NEW YORK, October 28, 2024--(BUSINESS WIRE)--TWO (Two Harbors Investment Corp., NYSE: TWO), an MSR-focused real estate investment trust (REIT), today announced its financial results for the quarter ended September 30, 2024.

Quarterly Summary

  • Reported book value of $14.93 per common share, and declared a third quarter common stock dividend of $0.45 per share, representing a 1.3% quarterly economic return on book value. For the first nine months of 2024, generated a 7.0% total economic return on book value.(1)

  • Generated Comprehensive Income of $19.3 million, or $0.18 per weighted average basic common share.

  • Settled $3.3 billion in unpaid principal balance (UPB) of MSR through bulk and flow-sale acquisitions and recapture.

  • Completed first full quarter of direct-to-consumer originations activities, funding $22.4 million UPB in first lien loans and brokering $7.5 million UPB in second lien loans.

  • Post quarter-end, committed to purchase an additional $2.1 billion UPB of MSR through a bulk acquisition.

"With MSR at our core, we have built an investment portfolio with RMBS that has less exposure to changes in mortgage spreads than portfolios without MSR, while still preserving upside to decreasing volatility and spread tightening," stated Bill Greenberg, TWO’s President and Chief Executive Officer. "We are intently focused on providing high-quality investment returns, and our combined strategy is designed to extract the most value that we can from our MSR asset for the benefit of our shareholders. We are thoughtfully augmenting our investment portfolio with additional revenue and hedging opportunities in order to further enhance a strategy that we expect will deliver attractive results for our shareholders through a variety of market environments."

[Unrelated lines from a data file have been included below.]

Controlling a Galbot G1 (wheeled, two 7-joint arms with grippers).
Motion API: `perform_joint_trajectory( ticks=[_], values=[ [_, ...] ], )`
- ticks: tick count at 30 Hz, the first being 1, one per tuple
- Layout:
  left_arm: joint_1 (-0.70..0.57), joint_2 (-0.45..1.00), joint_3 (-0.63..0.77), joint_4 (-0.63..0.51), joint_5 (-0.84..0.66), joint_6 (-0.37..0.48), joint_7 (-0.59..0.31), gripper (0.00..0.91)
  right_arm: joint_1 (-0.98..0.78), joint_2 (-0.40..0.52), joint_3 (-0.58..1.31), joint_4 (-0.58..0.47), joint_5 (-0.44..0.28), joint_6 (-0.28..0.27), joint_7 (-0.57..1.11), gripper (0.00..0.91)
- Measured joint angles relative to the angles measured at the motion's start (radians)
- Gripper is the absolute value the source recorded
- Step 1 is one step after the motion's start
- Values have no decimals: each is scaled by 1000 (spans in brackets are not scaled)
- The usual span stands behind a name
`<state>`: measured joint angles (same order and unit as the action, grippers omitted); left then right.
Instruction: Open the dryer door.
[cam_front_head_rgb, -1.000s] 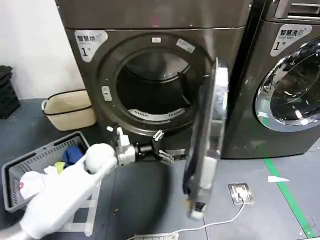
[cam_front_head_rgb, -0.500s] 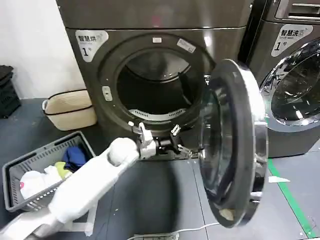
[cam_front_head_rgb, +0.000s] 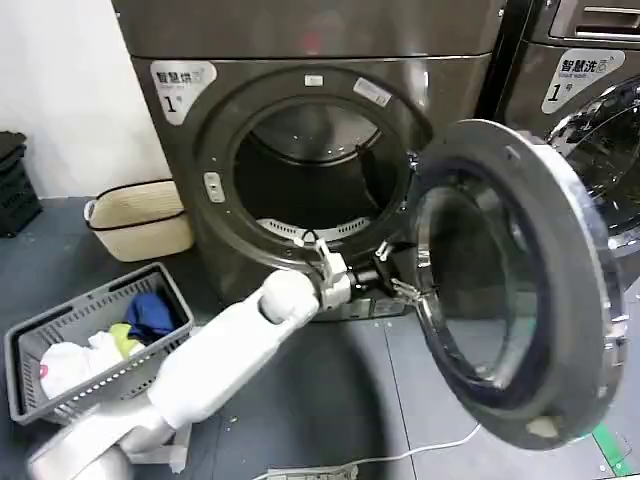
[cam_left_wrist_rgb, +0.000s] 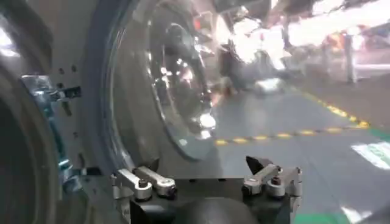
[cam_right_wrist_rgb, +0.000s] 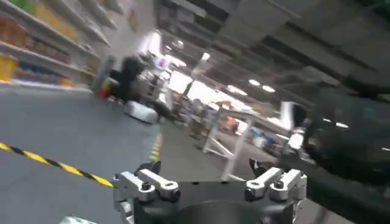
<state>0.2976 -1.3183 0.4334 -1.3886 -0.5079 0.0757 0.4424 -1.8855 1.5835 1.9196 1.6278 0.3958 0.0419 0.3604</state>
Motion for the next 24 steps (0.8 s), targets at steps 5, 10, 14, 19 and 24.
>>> perform_joint_trajectory(
  ticks=[5,10,14,19,24],
  values=[
    [-21,-54,5,44,18,-7,-10,907,-5,9,20,-9,-11,15,0,907],
    [-41,-113,16,96,41,-10,-9,907,-11,15,34,-13,-7,18,-1,907],
    [-55,-155,17,134,44,-11,-8,907,-12,20,35,-3,-4,15,-5,907],
    [-60,-171,17,152,43,-12,-6,907,-7,22,30,10,-4,14,-12,907],
    [-61,-176,16,160,41,-14,-4,907,-2,21,23,16,-2,9,-14,907]
  ],
)
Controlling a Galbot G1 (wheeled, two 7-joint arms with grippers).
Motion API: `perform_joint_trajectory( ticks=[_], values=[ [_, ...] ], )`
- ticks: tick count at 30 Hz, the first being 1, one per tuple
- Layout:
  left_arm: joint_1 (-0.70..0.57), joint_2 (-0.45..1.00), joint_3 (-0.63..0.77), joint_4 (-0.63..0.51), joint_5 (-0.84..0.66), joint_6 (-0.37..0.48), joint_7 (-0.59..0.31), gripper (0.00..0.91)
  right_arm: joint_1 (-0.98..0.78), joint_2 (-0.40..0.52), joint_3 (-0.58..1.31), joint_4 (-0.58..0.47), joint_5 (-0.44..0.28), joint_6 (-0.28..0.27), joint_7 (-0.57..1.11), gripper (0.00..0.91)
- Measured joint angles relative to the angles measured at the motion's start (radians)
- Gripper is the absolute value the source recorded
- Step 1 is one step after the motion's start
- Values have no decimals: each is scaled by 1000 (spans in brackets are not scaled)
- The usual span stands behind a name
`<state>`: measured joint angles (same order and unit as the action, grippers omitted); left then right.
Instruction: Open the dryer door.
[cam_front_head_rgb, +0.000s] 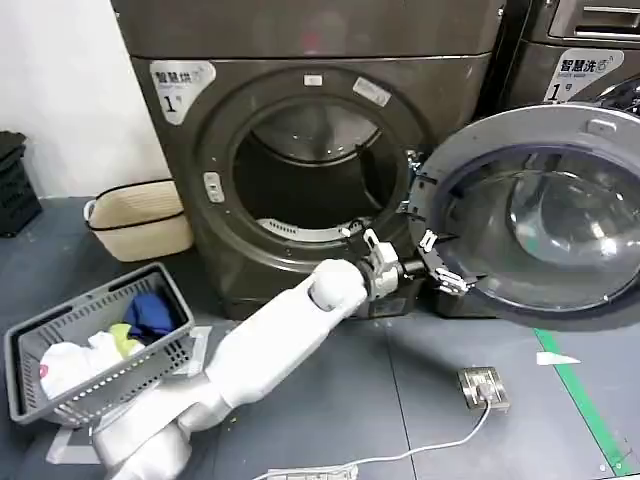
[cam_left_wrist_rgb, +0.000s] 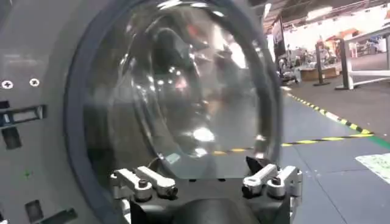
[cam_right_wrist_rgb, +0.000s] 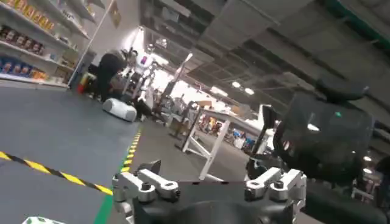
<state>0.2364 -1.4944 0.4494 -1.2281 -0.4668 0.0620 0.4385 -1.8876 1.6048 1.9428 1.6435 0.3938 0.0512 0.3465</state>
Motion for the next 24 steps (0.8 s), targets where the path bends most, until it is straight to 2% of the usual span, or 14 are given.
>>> perform_joint_trajectory(
  ticks=[10,15,24],
  values=[
    [3,2,-1,1,-3,12,1,907,2,-5,-4,1,0,-1,-4,907],
    [35,46,-15,-65,-16,98,-25,907,0,-2,-4,13,1,-2,-8,907],
    [148,234,-99,-317,-73,289,-106,907,11,-3,-16,36,8,-8,-14,907]
  ],
)
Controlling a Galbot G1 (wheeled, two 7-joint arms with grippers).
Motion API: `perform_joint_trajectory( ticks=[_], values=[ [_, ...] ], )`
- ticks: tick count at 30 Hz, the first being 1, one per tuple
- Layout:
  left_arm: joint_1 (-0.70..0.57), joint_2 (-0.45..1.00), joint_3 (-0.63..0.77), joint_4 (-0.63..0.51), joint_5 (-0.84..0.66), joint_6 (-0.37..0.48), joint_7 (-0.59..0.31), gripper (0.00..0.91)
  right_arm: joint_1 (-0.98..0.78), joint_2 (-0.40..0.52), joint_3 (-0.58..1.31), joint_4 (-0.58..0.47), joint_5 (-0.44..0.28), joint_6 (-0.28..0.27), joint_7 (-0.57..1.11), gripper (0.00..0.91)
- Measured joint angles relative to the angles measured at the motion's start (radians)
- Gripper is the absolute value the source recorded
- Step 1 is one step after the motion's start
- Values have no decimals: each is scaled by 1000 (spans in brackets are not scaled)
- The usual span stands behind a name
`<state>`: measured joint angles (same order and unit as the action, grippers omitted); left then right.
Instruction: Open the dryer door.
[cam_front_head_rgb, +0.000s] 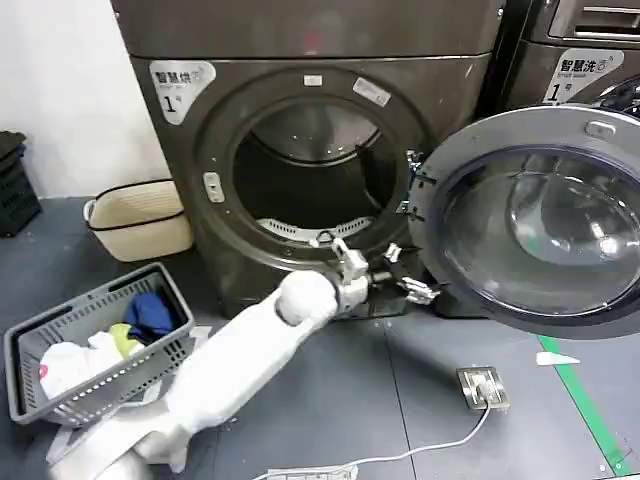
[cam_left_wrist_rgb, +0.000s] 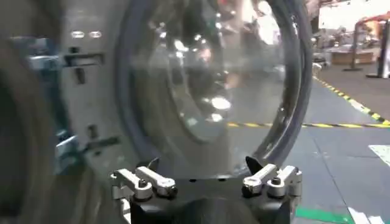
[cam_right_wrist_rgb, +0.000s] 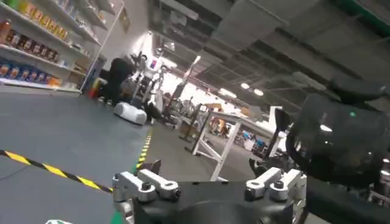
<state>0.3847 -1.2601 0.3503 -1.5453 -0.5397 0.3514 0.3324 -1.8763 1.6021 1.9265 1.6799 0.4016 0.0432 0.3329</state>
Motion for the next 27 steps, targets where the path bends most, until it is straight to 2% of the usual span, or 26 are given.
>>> perform_joint_trajectory(
  ticks=[6,14,22,27],
  values=[
    [103,135,-110,-176,-53,97,-49,907,11,-1,-19,22,2,-6,0,907],
    [266,306,-308,-366,-99,164,-51,907,22,-11,-46,33,-1,-8,-3,907],
    [522,459,-569,-513,-223,285,-158,907,30,-21,-79,42,-5,-9,-9,907],
    [679,522,-755,-560,-321,382,-232,907,31,-29,-96,32,-5,-6,-12,907]
  ],
)
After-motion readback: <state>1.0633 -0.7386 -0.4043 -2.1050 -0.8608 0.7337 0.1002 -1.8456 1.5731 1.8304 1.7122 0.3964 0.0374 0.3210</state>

"Our portfolio benefited from the net performance of mortgages in the third quarter, but performance across the stack was uneven. We entered the quarter with an up-in-coupon bias, but as interest rates declined we shifted our TBA coupons lower, tracking the change in current coupon exposure coming from our MSR," stated Nick Letica, TWO’s Chief Investment Officer. "MSR valuations remain well supported with strong demand as the supply of bulk sales continues to normalize from the record levels of the past few years. Nevertheless, we believe there will continue to be opportunities to add MSR at attractive levels, enhanced by our deep expertise coupled with the benefits of our in-house servicing and recapture operations."